§ **Work to complete**
Here are some records. Print all of them exactly.

§ **Source material**
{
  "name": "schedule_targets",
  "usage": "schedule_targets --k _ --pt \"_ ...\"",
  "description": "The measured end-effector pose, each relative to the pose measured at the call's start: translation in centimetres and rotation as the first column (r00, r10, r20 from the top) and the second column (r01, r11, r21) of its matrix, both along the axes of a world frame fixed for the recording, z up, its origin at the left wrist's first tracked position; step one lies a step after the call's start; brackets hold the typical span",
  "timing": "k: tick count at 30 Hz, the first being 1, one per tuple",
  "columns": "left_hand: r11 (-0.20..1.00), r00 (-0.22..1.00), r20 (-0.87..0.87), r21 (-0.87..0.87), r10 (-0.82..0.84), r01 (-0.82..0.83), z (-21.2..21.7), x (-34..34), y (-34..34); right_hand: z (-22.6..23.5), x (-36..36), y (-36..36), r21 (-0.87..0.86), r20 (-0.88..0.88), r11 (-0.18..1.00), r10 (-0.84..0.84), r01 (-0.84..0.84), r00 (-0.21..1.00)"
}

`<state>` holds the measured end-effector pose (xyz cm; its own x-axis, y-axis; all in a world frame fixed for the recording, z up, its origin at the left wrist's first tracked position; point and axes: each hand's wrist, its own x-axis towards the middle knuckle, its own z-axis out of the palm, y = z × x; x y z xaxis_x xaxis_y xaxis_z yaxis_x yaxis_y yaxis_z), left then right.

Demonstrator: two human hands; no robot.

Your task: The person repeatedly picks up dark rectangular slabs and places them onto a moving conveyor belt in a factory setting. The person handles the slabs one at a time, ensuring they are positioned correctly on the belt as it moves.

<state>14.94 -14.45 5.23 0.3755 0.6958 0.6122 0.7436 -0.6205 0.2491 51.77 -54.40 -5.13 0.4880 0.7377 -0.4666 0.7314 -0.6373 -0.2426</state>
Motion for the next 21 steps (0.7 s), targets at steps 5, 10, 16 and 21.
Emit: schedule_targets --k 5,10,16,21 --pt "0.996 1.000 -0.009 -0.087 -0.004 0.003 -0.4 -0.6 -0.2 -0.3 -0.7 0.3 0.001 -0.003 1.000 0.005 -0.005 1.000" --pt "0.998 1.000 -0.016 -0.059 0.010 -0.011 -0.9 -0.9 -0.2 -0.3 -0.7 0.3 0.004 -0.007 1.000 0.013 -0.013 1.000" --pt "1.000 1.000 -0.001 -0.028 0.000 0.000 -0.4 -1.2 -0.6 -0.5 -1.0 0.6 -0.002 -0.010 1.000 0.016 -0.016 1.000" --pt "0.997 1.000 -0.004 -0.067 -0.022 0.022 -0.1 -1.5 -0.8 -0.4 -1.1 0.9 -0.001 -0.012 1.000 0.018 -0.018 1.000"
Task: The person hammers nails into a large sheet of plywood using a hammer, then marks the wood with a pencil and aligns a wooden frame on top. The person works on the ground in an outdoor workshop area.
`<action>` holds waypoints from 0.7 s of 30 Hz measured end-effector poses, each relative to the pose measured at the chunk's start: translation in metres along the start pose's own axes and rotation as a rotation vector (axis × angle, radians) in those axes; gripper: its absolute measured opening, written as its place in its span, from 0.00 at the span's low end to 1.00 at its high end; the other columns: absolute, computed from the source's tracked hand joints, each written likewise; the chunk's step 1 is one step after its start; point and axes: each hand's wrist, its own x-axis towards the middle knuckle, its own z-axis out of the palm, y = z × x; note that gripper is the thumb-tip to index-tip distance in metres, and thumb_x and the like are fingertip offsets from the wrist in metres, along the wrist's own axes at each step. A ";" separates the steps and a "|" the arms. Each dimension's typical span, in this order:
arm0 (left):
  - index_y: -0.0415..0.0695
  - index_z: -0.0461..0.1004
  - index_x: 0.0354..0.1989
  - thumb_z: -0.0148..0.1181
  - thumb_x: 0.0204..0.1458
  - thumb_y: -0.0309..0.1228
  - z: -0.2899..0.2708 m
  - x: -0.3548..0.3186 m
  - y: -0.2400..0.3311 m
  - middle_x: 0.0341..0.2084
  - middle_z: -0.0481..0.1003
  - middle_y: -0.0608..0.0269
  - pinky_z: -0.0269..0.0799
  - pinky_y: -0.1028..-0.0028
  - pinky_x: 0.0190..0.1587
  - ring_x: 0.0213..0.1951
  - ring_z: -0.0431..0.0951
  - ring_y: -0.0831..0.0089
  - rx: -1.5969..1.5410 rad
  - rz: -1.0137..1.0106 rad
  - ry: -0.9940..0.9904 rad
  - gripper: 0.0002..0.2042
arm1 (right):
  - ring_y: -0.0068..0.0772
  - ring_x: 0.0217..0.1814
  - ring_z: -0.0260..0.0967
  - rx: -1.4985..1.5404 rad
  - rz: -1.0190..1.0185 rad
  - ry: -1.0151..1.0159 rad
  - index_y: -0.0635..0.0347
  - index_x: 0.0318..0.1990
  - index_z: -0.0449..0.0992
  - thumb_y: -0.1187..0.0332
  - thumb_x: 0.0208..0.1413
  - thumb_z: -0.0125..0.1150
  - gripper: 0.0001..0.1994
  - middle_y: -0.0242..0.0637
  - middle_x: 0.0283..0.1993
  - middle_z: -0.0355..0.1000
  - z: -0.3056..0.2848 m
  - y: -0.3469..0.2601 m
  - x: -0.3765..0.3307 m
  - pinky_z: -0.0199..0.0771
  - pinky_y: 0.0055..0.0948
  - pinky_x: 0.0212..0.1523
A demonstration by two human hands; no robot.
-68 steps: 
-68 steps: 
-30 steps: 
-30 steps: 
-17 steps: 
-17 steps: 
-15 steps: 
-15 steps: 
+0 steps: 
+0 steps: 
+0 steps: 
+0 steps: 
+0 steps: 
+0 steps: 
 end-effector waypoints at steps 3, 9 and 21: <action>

§ **Solved problem**
{
  "name": "schedule_targets",
  "usage": "schedule_targets --k _ --pt \"_ ...\"",
  "description": "The measured end-effector pose, each relative to the pose measured at the call's start: translation in centimetres and rotation as the first column (r00, r10, r20 from the top) and the second column (r01, r11, r21) of its matrix, both along the axes of a world frame fixed for the recording, z up, its origin at the left wrist's first tracked position; step one lies a step after the call's start; brackets hold the typical span",
  "timing": "k: tick count at 30 Hz, the first being 1, one per tuple",
  "columns": "left_hand: r11 (-0.20..1.00), r00 (-0.22..1.00), r20 (-0.87..0.87), r21 (-0.87..0.87), r10 (-0.82..0.84), r01 (-0.82..0.83), z (-21.2..21.7), x (-34..34), y (-34..34); right_hand: z (-22.6..23.5), x (-36..36), y (-36..36), r21 (-0.87..0.86), r20 (-0.88..0.88), r11 (-0.18..1.00), r10 (-0.84..0.84), r01 (-0.84..0.84), r00 (-0.21..1.00)"
}

`<state>` holds the measured end-effector pose (xyz cm; its own x-axis, y-axis; all in a world frame fixed for the recording, z up, its origin at the left wrist's first tracked position; point and axes: each hand's wrist, its own x-axis towards the middle knuckle, its own z-axis out of the palm, y = z × x; x y z xaxis_x xaxis_y xaxis_z yaxis_x yaxis_y yaxis_z), left then right.

Demonstrator: two human hands; no robot.

Your task: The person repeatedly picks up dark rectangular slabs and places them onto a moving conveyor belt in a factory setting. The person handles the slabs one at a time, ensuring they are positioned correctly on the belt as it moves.

<state>14.94 -14.45 5.23 0.3755 0.6958 0.6122 0.7436 -0.6205 0.2491 51.77 -54.40 -5.13 0.4880 0.7377 -0.4666 0.7314 -0.6373 -0.2426</state>
Motion for the next 21 steps (0.7 s), targets at steps 5, 10, 16 and 21.
Emit: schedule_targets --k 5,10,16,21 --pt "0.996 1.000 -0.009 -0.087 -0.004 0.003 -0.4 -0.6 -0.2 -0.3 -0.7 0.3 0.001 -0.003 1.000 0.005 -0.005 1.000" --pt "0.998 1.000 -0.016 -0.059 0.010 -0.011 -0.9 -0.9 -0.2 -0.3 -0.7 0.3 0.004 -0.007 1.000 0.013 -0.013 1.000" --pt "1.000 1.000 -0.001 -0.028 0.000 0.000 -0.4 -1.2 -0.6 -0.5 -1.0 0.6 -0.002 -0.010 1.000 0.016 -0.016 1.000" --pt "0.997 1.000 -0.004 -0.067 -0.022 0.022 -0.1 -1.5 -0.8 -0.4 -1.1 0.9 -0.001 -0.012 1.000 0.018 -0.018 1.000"
Task: The person hammers nails into a large sheet of plywood using a hammer, then marks the wood with a pencil and aligns a wooden frame on top. The person works on the ground in an outdoor workshop area.
`<action>` holds waypoints from 0.7 s of 30 Hz measured end-effector poses, each relative to the pose measured at the chunk's start: translation in metres along the start pose's own axes and rotation as a rotation vector (axis × angle, radians) in those axes; gripper: its absolute measured opening, written as its place in its span, from 0.00 at the span's low end to 1.00 at its high end; the other columns: absolute, computed from the source's tracked hand joints, each written likewise; the chunk's step 1 is one step after its start; point and axes: each hand's wrist, its own x-axis towards the middle knuckle, its own z-axis out of the palm, y = z × x; note that gripper is the thumb-tip to index-tip distance in metres, and thumb_x and the like are fingertip offsets from the wrist in metres, along the wrist's own axes at each step. A ";" separates the steps and a "|" the arms. Each dimension's typical span, in this order:
arm0 (left):
  - index_y: -0.0415..0.0695
  - index_z: -0.0461..0.1004
  - index_x: 0.0354..0.1989
  - thumb_z: -0.0148..0.1181
  - thumb_x: 0.0204..0.1458
  - thumb_y: -0.0309..0.1228
  - z: -0.2899..0.2708 m
  - x: -0.3548..0.3186 m
  - y: -0.2400..0.3311 m
  - middle_x: 0.0341..0.2084
  - middle_z: -0.0481..0.1003
  - middle_y: -0.0608..0.0269
  - pinky_z: -0.0269..0.0799
  - pinky_y: -0.1028..-0.0028
  - pinky_x: 0.0190..0.1587
  - ring_x: 0.0213..0.1951
  - ring_z: -0.0431..0.0951
  - ring_y: -0.0831..0.0089
  - rx: -1.5969..1.5410 rad
  - rz: -1.0137..1.0106 rad
  - ry: -0.9940..0.9904 rad
  - gripper: 0.0002..0.2042
arm1 (right):
  - ring_y: -0.0068..0.0772
  - ring_x: 0.0217..0.1814
  - ring_z: -0.0260..0.0967
  - rx: -1.4985..1.5404 rad
  - rz: -1.0190..1.0185 rad
  - ry: -1.0151..1.0159 rad
  - index_y: -0.0635..0.0347
  - index_x: 0.0318..0.1990
  - index_z: -0.0449..0.0992
  - thumb_y: -0.1187..0.0332
  - thumb_x: 0.0208..0.1413
  - thumb_z: -0.0125..0.1150
  - gripper: 0.0001..0.1994
  - middle_y: -0.0242..0.0637
  - middle_x: 0.0283..0.1993
  - middle_z: -0.0355..0.1000
  - z: -0.3056..0.2848 m
  - y: -0.3469..0.2601 m
  - x: -0.3765..0.3307 m
  - pinky_z: -0.0199..0.0771
  - pinky_y: 0.0055..0.0948
  - pinky_x: 0.0212..0.1523
A demonstration by two human hands; no robot.
-68 steps: 
-68 steps: 
-30 steps: 
-30 steps: 
-17 steps: 
-17 steps: 
-15 steps: 
-15 steps: 
+0 steps: 
+0 steps: 
+0 steps: 
+0 steps: 
+0 steps: 
+0 steps: 
 end-effector waypoints at steps 3, 9 and 21: <action>

The answer to this exercise has been written out completely.